Histoire du chevalier Grandisson/Lettre 93

Nouvelles lettres angloises, ou Histoire du chevalier Grandisson
Traduction par Abbé Prévost.
(tome VIIp. 33-35).

LETTRE XCIII.

Miss Byron à Madame Reves.

Au Château de Selby, 8 Septembre.

Votre tendre Lettre, ma chere Cousine, m’a causé tout à la fois du plaisir & du chagrin. Je me réjouis, sans doute, que l’estime d’un des meilleurs des hommes se déclare ouvertement pour moi ; mais je m’afflige un peu que par pitié apparemment pour ma foiblesse, lui donnerai-je ce nom ? pour une foiblesse si mal cachée, vous m’excitiez à la joie, sur ce qu’il peut arriver [car ce n’est qu’une conjecture] qu’après avoir fini ses affaires, & n’ayant plus rien qui l’occupe, cet excellent homme me rende une visite en Northampton-Shire. Ô chere Cousine ! croyez-vous donc que son absence & la crainte de le voir Mari d’une autre femme ayent été la cause de mon indisposition ? Et seroit-ce dans cette idée, qu’à l’occasion du changement imprévu de ses affaires d’Italie, vous me recommandez tout d’un coup de me porter mieux ? Sir Charles Grandisson, ma chere Cousine, peut nous honorer de sa visite, ou s’en dispenser, suivant son gout : mais quand il se déclareroit mon Amant, comme vous le dites, je n’en ressentirois pas autant de satisfaction que vous semblez vous y attendre, si le sort de l’excellente Clémentine n’est pas heureux.

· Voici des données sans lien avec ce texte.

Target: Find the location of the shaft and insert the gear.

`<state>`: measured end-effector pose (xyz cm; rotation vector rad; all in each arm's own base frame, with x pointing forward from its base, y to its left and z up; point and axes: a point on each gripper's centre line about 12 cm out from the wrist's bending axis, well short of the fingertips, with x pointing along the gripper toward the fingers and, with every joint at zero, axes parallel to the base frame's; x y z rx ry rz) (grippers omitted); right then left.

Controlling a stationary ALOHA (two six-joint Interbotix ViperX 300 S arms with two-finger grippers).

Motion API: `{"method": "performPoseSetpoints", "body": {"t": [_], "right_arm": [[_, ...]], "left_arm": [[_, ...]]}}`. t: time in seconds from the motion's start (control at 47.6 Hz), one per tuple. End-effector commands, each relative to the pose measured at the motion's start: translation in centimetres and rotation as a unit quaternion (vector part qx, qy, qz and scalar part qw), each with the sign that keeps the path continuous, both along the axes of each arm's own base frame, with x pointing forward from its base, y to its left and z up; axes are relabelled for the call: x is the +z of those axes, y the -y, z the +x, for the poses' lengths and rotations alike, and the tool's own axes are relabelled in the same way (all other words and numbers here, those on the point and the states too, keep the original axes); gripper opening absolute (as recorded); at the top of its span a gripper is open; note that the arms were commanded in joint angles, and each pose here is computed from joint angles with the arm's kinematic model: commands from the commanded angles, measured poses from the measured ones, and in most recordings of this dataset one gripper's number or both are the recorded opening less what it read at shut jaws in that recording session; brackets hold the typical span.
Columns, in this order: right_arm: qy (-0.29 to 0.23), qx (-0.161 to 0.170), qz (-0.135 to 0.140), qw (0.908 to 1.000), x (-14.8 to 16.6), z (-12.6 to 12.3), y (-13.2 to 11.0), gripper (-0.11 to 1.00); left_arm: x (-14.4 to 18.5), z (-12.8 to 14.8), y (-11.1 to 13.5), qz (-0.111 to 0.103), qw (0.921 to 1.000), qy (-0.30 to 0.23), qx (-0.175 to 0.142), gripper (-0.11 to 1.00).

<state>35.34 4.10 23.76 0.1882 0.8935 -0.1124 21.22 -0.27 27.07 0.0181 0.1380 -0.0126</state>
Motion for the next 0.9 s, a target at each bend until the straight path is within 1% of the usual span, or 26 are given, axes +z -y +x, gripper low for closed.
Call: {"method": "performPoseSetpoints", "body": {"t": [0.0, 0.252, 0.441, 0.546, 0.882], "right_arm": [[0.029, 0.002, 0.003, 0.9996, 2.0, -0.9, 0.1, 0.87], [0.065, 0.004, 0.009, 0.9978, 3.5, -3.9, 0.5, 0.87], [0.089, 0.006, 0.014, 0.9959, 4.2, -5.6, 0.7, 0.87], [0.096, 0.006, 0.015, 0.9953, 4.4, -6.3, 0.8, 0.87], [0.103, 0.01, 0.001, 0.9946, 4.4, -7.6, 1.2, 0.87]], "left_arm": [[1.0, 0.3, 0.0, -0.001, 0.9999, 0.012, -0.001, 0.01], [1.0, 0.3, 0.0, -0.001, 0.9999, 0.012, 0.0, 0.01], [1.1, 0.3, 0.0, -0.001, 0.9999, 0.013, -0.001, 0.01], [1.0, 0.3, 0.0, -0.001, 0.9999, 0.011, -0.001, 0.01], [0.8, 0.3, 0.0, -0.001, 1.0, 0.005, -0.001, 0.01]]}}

Qu’importe que le refus vienne d’elle ? N’est-ce pas le plus grand sacrifice qu’une femme ait jamais fait à sa Religion ? Ne reconnoît-elle pas qu’elle l’aime encore ? & n’est-il pas obligé, forcé, de l’aimer toute sa vie ? Mon orgueil demande ici d’être considéré pour quelque chose. Votre Henriette n’a-t-elle donc qu’à s’asseoir, & se croire heureuse d’une seconde place ? Cependant je vous avouerai, ma chere Cousine, que Sir Charles est ce que j’ai de plus cher au monde ; & si Clémentine pouvoit ne pas être malheureuse, ce que je ne crois point qu’elle puisse n’être pas sans lui, je dirois, toute affectation à part, dans la supposition qu’il se déclarât mon Amant ; je veux me fier à mon cœur & à ma conduite, pour obtenir une part qui me suffise à son affection. Mais le tems éclaircira bientôt ma destinée, & j’attendrai sans impatience. Je suis persuadée que Sir Charles ne fait rien, sans de très-bonnes raisons. Que le Ciel, ma chere Cousine, vous accorde la continuation de tous vos plaisirs ; car je sais que vous ne les aimez qu’innocens. Je suis, &c.